-
Type: Task
-
Resolution: Unresolved
-
Priority: Major - P3
-
None
-
Affects Version/s: None
-
Component/s: None
-
None
-
Query Execution
UniqueStage tracks the ids of the records that have been already seen and does not return the same RecordId twice. Currently there is no limit on the amount of memory that can be used to store the seen recordIds.
To set the maximum allows memory, a new query knob internalUniqueStageMaxMemoryBytes will be added in query_knobs.idl.
The stage will spill to disk when the seen data structure exceeds the maximum memory allowed.
The spilling should be implemented in a method
void spill(unit64_t maximumMemoryUsage)
that will spill until the memory used by the stage is at most maximumMemoryUsage. The method should track the following metrics
- bool usedDisk : Set to true when the stage has spilled.

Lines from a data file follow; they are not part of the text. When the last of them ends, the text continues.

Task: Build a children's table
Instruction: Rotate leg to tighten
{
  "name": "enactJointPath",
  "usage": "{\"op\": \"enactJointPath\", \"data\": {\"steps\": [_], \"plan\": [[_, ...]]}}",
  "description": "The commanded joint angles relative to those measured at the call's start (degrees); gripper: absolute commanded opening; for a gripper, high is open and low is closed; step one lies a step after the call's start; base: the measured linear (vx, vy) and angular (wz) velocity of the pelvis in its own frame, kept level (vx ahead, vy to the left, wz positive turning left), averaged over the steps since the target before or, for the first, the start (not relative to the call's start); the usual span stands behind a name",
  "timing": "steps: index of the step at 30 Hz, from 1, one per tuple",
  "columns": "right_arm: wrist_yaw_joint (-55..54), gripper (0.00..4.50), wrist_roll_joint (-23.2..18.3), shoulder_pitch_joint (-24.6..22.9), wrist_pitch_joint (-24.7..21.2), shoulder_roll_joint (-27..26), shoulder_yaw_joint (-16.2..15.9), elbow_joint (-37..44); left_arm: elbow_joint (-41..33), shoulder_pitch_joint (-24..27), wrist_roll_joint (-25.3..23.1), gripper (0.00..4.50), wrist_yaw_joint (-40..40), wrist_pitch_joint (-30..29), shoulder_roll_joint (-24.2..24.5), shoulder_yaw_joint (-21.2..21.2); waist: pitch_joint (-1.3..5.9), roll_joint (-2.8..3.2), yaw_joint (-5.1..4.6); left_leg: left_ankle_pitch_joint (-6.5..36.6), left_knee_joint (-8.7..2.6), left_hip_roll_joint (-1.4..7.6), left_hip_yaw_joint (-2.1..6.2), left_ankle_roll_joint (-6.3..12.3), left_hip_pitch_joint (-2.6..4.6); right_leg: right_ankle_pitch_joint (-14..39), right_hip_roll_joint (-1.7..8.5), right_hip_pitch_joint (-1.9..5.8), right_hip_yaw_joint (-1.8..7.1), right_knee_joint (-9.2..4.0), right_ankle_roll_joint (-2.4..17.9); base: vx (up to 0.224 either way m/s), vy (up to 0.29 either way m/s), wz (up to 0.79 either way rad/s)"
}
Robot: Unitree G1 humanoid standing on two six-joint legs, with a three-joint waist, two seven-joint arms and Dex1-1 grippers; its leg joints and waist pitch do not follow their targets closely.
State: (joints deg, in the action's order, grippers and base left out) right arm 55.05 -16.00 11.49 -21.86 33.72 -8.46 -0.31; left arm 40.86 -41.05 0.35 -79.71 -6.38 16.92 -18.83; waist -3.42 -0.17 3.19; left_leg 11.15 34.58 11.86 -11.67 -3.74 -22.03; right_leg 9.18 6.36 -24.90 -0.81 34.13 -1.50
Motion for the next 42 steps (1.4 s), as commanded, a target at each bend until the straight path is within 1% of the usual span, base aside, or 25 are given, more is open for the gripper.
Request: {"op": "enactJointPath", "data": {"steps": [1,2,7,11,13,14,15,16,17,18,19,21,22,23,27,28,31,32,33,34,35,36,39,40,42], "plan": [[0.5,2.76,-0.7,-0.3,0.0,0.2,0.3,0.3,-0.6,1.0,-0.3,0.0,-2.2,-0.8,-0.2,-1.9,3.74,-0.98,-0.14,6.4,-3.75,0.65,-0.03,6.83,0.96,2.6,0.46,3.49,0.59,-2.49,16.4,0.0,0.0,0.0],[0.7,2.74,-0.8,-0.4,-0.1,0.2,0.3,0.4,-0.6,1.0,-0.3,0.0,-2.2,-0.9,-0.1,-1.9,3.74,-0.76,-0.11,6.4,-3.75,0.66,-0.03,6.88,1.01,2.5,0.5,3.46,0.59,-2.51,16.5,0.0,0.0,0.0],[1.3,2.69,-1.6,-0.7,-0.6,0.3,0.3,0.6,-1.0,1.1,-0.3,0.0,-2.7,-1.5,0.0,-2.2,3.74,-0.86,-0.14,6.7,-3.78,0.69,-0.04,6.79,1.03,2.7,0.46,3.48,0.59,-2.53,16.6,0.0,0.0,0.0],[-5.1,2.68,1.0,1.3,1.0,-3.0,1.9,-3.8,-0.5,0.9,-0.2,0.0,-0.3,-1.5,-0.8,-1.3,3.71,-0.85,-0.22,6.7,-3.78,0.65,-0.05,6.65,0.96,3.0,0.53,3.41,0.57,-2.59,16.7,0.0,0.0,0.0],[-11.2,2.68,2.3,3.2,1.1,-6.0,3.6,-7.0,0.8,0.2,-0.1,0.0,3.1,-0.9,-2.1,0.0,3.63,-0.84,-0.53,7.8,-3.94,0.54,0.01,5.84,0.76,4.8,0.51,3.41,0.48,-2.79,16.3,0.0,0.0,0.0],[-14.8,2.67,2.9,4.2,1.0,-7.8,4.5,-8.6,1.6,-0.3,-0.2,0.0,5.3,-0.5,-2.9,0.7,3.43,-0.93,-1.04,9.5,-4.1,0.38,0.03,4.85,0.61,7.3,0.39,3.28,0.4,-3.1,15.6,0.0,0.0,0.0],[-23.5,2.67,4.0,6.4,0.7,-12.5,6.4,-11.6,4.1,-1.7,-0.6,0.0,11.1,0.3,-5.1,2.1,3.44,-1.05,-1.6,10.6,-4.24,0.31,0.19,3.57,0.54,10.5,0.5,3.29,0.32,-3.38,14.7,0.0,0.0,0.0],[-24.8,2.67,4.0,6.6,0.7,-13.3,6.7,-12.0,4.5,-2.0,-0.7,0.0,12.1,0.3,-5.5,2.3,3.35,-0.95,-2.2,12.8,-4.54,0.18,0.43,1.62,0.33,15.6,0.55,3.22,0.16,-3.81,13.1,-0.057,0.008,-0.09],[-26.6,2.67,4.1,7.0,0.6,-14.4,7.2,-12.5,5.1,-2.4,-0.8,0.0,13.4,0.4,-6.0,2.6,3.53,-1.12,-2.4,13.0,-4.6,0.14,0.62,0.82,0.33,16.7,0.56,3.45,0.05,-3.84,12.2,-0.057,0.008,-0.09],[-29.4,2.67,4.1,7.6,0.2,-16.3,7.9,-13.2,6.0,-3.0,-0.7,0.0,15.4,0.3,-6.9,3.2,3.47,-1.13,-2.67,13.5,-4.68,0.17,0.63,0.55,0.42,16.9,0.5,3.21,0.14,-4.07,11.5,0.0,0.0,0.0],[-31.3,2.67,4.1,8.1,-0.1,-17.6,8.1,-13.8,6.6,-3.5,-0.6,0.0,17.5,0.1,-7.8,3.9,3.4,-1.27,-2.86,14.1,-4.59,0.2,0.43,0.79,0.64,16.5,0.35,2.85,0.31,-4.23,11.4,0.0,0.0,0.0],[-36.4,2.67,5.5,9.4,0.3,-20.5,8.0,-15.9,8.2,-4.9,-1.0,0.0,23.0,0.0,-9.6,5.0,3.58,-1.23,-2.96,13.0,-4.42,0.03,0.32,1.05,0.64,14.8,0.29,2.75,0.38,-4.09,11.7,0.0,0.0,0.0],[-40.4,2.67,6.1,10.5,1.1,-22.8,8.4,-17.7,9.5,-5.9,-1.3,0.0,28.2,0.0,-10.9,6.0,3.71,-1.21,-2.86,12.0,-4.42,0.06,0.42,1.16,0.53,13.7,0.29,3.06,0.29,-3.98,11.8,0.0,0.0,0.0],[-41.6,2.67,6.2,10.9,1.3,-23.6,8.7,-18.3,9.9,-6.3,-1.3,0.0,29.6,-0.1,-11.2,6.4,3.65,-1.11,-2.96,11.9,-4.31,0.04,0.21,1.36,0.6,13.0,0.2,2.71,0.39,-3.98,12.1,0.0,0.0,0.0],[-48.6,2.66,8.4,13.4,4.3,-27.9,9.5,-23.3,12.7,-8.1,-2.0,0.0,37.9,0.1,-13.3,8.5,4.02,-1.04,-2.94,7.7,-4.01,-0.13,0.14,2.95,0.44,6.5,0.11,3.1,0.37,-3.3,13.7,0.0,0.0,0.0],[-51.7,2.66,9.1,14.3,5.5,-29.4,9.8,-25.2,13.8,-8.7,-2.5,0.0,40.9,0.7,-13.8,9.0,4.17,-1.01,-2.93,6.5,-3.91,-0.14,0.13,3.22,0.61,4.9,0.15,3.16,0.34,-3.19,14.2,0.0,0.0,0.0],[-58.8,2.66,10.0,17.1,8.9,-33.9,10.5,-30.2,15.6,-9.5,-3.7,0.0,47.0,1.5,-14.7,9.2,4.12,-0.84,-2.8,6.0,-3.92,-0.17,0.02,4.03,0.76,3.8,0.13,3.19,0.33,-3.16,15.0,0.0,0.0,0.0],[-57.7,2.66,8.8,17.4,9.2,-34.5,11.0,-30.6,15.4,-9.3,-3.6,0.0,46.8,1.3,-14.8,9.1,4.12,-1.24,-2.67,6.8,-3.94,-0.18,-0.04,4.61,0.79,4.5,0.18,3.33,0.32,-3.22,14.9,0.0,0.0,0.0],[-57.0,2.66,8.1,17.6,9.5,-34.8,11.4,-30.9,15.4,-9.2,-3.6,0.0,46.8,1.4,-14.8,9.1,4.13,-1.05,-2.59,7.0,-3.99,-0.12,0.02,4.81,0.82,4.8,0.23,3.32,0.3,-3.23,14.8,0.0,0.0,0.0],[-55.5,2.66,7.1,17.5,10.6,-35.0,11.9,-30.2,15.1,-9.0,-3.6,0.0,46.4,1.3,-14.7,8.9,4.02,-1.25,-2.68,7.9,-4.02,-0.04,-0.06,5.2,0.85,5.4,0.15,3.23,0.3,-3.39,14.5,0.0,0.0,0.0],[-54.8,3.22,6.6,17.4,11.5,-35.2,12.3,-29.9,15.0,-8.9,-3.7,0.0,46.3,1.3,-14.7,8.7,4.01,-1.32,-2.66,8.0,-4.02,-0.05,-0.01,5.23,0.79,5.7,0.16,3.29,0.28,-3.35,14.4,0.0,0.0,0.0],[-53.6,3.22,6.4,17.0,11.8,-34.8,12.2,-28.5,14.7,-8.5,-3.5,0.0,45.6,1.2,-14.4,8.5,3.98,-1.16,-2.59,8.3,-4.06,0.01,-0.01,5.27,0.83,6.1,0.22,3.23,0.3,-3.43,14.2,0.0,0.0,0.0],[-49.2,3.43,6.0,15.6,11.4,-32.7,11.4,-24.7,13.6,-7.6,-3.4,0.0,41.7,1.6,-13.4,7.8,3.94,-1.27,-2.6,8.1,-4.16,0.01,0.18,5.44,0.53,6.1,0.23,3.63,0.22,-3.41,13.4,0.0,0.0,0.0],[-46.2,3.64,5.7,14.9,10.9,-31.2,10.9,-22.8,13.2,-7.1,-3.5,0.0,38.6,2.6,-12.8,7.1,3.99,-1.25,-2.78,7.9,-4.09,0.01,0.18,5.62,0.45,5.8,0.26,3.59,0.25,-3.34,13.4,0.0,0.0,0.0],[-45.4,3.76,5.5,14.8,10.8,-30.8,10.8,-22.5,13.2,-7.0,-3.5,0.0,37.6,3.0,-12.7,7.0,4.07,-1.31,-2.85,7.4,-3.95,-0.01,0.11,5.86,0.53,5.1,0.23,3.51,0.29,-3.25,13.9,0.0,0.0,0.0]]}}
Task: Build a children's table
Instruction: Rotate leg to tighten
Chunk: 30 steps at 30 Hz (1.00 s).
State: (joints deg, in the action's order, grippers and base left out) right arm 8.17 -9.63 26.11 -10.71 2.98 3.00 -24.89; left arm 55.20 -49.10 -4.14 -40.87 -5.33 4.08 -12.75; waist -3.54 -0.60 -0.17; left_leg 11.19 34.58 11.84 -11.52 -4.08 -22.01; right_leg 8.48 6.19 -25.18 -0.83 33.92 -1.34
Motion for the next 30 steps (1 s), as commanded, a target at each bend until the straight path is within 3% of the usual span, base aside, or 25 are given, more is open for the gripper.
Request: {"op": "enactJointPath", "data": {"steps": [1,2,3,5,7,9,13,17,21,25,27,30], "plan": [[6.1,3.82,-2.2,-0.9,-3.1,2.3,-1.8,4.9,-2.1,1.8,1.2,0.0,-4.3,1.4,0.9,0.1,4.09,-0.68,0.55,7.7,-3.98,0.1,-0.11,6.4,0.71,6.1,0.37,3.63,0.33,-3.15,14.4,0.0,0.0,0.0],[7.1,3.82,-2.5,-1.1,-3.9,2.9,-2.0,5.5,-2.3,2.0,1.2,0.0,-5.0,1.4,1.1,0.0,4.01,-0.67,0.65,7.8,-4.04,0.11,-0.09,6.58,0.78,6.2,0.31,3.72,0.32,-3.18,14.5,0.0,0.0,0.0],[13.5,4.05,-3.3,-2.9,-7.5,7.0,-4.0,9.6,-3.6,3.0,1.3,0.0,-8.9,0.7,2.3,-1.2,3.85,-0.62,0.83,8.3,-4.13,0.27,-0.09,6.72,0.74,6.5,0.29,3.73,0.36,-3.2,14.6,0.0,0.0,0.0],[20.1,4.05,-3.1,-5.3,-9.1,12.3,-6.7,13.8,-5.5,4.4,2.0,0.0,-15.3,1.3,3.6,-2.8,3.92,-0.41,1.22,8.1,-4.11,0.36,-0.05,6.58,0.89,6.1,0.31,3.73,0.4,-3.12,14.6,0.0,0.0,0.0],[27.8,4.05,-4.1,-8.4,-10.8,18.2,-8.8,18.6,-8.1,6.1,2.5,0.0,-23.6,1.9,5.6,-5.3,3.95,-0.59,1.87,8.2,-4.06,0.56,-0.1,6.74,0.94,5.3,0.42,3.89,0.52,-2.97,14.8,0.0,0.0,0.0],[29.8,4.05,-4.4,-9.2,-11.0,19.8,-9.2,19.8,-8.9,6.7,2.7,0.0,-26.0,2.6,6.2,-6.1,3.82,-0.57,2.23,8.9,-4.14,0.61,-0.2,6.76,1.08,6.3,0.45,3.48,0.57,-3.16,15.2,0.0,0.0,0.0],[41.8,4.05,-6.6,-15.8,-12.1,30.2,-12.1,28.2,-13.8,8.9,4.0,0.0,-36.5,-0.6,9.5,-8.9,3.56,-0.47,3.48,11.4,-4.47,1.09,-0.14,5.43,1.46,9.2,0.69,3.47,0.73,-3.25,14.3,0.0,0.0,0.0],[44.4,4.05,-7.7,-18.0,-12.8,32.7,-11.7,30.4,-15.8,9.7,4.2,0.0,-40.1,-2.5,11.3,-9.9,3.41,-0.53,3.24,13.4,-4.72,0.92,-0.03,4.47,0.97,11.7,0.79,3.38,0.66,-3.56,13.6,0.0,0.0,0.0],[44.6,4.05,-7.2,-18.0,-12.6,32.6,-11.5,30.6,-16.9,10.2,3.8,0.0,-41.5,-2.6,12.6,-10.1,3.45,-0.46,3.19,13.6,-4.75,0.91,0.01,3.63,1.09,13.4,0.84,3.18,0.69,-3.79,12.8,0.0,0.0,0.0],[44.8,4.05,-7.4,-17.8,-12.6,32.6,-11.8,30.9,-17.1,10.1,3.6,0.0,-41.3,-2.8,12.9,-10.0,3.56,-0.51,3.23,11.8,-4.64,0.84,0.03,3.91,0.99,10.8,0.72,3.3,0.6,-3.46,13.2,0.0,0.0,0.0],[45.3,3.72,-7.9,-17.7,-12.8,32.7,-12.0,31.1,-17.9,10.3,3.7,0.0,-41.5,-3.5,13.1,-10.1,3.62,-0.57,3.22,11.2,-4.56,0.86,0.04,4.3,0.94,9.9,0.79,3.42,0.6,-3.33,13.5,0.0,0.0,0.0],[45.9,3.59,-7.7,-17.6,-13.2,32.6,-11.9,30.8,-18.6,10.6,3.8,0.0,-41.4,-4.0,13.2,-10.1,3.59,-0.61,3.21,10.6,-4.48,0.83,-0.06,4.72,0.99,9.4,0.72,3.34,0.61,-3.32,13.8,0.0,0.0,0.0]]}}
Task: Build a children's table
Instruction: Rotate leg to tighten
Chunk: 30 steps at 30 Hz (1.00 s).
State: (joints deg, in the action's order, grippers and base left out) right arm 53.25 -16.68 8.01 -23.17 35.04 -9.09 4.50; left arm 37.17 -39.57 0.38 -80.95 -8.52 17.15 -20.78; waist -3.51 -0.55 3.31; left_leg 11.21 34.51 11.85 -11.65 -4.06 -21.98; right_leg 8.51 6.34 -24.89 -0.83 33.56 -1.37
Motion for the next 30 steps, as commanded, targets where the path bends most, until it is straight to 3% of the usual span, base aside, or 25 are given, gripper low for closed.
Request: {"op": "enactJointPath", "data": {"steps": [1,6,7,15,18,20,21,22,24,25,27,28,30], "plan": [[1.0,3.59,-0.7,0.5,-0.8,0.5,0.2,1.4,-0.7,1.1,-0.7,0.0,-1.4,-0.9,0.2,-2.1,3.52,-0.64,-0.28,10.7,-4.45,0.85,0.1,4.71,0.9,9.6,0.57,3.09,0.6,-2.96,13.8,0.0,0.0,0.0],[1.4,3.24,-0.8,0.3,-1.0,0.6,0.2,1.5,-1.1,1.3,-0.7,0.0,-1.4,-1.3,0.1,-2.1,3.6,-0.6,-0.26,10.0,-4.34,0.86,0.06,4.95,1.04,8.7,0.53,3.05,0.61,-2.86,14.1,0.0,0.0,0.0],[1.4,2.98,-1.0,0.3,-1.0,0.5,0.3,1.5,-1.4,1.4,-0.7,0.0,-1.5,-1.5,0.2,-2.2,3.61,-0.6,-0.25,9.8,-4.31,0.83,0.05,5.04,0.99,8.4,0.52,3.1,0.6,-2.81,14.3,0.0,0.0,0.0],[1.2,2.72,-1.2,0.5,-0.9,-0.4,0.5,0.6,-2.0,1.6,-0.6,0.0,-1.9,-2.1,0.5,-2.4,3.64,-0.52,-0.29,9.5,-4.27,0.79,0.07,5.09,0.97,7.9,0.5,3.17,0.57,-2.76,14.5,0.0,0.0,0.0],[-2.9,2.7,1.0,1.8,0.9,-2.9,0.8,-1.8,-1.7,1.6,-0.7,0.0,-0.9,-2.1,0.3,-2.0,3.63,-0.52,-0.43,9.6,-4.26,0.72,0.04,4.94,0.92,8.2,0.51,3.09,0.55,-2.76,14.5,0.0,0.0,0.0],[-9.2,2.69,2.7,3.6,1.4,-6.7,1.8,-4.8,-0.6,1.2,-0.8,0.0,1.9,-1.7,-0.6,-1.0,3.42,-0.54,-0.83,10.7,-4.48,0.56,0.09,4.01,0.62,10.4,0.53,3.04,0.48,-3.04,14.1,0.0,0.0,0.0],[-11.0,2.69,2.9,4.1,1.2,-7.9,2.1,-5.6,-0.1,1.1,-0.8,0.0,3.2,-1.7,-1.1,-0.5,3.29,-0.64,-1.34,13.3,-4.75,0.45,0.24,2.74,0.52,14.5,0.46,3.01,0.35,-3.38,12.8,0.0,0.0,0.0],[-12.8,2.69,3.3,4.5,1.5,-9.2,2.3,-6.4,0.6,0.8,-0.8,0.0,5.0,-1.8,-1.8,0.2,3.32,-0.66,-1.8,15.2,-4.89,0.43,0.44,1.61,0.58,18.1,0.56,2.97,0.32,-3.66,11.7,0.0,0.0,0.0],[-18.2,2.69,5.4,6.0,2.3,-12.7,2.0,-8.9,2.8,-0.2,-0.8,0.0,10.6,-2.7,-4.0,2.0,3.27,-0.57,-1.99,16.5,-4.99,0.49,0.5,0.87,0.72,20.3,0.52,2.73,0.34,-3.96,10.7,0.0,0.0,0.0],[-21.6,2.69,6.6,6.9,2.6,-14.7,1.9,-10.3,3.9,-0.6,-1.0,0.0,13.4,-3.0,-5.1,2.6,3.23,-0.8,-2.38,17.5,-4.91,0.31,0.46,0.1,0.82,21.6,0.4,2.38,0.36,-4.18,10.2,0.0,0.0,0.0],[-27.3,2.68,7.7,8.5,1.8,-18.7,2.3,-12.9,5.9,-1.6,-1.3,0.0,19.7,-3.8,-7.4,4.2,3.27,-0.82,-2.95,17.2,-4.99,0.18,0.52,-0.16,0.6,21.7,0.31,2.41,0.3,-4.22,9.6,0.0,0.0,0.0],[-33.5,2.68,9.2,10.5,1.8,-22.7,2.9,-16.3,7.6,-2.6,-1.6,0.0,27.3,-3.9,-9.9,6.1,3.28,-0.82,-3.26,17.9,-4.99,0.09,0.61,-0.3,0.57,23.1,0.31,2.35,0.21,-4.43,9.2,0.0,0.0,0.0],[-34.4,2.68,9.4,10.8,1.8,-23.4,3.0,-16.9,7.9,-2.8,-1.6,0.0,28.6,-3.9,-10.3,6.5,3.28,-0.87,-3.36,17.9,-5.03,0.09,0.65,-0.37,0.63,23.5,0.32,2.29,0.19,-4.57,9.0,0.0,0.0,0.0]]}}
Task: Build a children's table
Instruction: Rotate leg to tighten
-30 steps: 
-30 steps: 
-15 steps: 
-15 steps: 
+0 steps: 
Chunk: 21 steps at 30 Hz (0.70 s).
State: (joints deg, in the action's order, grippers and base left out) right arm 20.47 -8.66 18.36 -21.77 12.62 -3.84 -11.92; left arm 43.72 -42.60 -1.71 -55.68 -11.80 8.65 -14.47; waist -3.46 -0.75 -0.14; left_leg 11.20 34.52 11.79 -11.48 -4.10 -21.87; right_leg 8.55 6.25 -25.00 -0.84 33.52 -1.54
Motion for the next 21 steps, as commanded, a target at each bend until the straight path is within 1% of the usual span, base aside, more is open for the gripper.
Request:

- uint64_t spills : The number of times the stage spilled.
- uint64_t spilledBytes : The size, in bytes, of the memory released with spilling.
- uint64_t spilledDataStorageSize : The size, in bytes, of disk space used for spilling.
To track those metrics, we should update the UniqueStats struct. The metrics should be reported in serverStatus and in explain execution stats.
Before spilling, the stage should make sure that there is enough disk space for spilling. This can be done using ensureSufficientDiskSpaceForSpilling and uassertStatusOK.
A second method, to retrieve the spilled data, should be added to allow the UniqueStage to execute reading data from disk. The method should make sure to keep the memory usage below the threshold at any moment.
The stage should release all memory and disk when it is closed.